[TASK DETAILS]: Print all of the data exactly as written.

[INFORMATION SUPPLIED]:
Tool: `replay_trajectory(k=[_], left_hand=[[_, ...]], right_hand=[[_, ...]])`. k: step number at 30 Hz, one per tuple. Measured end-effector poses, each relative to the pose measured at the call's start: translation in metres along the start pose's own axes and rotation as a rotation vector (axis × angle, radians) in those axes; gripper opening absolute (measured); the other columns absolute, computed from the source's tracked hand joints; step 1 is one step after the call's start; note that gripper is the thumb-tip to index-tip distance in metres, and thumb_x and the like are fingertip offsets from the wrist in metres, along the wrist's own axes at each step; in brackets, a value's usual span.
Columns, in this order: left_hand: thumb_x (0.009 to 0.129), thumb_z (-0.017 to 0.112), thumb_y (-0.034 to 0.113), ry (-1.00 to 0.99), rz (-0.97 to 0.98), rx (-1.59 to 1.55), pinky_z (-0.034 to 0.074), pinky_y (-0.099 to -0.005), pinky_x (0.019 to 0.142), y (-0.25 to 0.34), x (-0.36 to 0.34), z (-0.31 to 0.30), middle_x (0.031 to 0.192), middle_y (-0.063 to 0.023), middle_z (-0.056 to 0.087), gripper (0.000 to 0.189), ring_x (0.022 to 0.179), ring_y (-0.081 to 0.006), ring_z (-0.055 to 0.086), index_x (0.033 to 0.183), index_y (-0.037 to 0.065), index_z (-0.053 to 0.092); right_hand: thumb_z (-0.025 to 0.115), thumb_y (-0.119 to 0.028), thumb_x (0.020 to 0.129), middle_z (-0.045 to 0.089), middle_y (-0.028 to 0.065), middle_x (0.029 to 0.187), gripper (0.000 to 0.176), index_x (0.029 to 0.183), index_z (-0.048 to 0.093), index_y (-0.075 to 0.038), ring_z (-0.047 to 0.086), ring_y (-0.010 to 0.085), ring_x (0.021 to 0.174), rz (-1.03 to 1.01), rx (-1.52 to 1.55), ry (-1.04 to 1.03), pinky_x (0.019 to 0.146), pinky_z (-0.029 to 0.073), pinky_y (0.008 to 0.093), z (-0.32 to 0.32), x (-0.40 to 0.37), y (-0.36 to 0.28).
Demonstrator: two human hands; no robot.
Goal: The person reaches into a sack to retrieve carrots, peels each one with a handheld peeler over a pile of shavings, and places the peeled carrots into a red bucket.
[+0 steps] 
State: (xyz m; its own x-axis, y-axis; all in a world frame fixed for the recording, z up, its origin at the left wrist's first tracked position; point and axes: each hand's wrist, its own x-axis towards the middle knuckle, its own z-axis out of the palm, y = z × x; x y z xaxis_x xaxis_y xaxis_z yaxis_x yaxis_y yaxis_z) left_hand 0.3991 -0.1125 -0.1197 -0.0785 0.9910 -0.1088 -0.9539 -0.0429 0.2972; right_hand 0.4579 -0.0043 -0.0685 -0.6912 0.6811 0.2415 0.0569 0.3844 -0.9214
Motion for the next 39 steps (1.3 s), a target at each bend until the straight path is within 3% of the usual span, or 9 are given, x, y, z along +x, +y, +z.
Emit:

[FINISHED EXERCISE]:
Tool: `replay_trajectory(k=[_], left_hand=[[_, ...]], right_hand=[[_, ...]])`. k: step number at 30 Hz, one per tuple. Measured end-effector poses, each relative to the pose measured at the call's start: translation in metres along the start pose's own axes and rotation as a rotation vector (axis × angle, radians) in those axes; gripper opening absolute (measured); the other columns absolute, computed from the source's tracked hand joints; step 1 is one step after the call's start; note that gripper is the thumb-tip to index-tip distance in metres, and thumb_x and the like are fingertip offsets from the wrist in metres, along the wrist's own axes at each step; in brackets, a value's usual span.
Columns, in this order: left_hand: thumb_x (0.009 to 0.129), thumb_z (-0.017 to 0.112), thumb_y (-0.034 to 0.113), ry (-1.00 to 0.99), rz (-0.97 to 0.98), rx (-1.59 to 1.55), pinky_z (-0.034 to 0.074), pinky_y (-0.099 to -0.005), pinky_x (0.019 to 0.142), y (-0.25 to 0.34), x (-0.36 to 0.34), z (-0.31 to 0.30), middle_x (0.031 to 0.192), middle_y (-0.063 to 0.023), middle_z (-0.056 to 0.087), gripper (0.000 to 0.189), ring_x (0.022 to 0.179), ring_y (-0.081 to 0.006), ring_z (-0.055 to 0.086), index_x (0.033 to 0.183), index_y (-0.037 to 0.065), index_z (-0.053 to 0.092); right_hand: thumb_z (-0.025 to 0.115), thumb_y (-0.119 to 0.028), thumb_x (0.020 to 0.129), middle_z (-0.045 to 0.089), middle_y (-0.028 to 0.065), middle_x (0.029 to 0.187), gripper (0.000 to 0.176), index_x (0.029 to 0.183), index_z (-0.048 to 0.093), index_y (-0.075 to 0.038), ring_z (-0.047 to 0.086), ring_y (-0.010 to 0.085), ring_x (0.021 to 0.174), rz (-1.03 to 1.01), rx (-1.52 to 1.55), ry (-1.04 to 1.03), pinky_x (0.019 to 0.146), pinky_z (-0.029 to 0.073), pinky_y (0.008 to 0.093), z (-0.32 to 0.32), x (-0.40 to 0.37), y (-0.36 to 0.28).
Demonstrator: two human hands; no robot.
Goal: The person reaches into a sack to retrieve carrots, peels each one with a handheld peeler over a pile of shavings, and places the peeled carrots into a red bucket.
[+0 steps] 
State: (xyz m; its own x-axis, y-axis; all in a world frame fixed for the recording, z up, its origin at the left wrist's first tracked position; point and axes: each hand's wrist, its own x-axis towards the middle knuckle, its own z-axis out of the palm, y = z × x; x y z xaxis_x xaxis_y xaxis_z yaxis_x yaxis_y yaxis_z) left_hand 0.3991 -0.1125 -0.1197 -0.0785 0.9910 -0.1088 -0.9539 -0.0429 0.2972; right_hand 0.4579 -0.0043 -0.0685 -0.6912 0.6811 0.2415 0.0569 0.3844 -0.9214
Motion for the next 39 steps (1.3 s), a target at each bend until the straight path is within 3% of the usual span, or 9 are given, x, y, z along +x, +y, +z.
Emit:

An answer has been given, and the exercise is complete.